Remover la tumba de Francisco Franco para trasladar sus restos desde el Valle de los Caídos a otro lugar, como acaba de aprobar el Parlamento, va a traerle consecuencias desagradables a la democracia española.
Como nadie se atreverá de aventarlos, sus restos viajarán 55 kilómetros desde su sepulcro ante el altar mayor de la iglesia de la “Abadía de la Santa Cruz” al panteón familiar del cementerio de El Pardo, al lado de Madrid, junto al palacio que ocupó en vida, y muy cerca del palacete real de La Zarzuela.

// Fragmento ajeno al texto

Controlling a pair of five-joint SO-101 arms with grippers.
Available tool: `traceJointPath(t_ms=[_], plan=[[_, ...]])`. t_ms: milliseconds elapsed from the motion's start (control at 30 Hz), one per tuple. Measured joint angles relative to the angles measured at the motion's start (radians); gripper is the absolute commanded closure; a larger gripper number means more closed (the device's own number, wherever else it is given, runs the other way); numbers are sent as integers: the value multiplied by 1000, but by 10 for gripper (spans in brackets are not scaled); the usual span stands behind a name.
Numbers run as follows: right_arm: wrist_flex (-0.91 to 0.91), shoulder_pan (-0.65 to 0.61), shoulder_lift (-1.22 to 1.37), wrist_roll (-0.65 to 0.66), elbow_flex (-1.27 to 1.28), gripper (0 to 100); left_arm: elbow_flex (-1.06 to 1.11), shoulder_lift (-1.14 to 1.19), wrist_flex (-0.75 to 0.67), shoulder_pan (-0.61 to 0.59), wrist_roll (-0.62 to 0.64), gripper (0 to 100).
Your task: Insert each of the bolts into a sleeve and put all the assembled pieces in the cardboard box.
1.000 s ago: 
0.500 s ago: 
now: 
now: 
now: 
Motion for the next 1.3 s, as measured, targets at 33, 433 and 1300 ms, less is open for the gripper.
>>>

Ante el altar mayor de la iglesia-cueva del Valle está también la tumba de José Antonio Primo de Rivera, fusilado por la República como fundador la Falange, no por crimen alguno.
Presumiblemente colocarán a José Antonio entre las alrededor de 30.000 víctimas de ambos bandos de la guerra civil depositados en columbarios ruinosos a los laterales de la iglesia.
Quienes se oponían a estos traslados y pedían respeto para sus restos alegando que ningún cadáver debe profanarse olvidaban que todos los cementerios tienen osarios donde se introducen restos de personas cuyos descendientes perdieron los derechos sobre las tumbas iniciales.
El problema no es ese, por tanto, sino que el cementerio de El Pardo puede convertirse en el centro de peregrinación franquista que el Valle nunca llegó a ser desde 1975 porque, siendo propiedad del Estado, los gobiernos democráticos lo han hecho poco accesible.
El cementerio de El Pardo es público y abierto. Y los admiradores de Franco ya no son los franquistas que había cuando aún vivía el dictador, casi todos también muertos.
Son jóvenes indignados con la democracia de similar extracción sociocultural que los de Podemos, la Falange auténtica del siglo XXI, y tan desorientados como ellos; son quienes acudirán como peregrinos en oleadas a pedirle inspiración.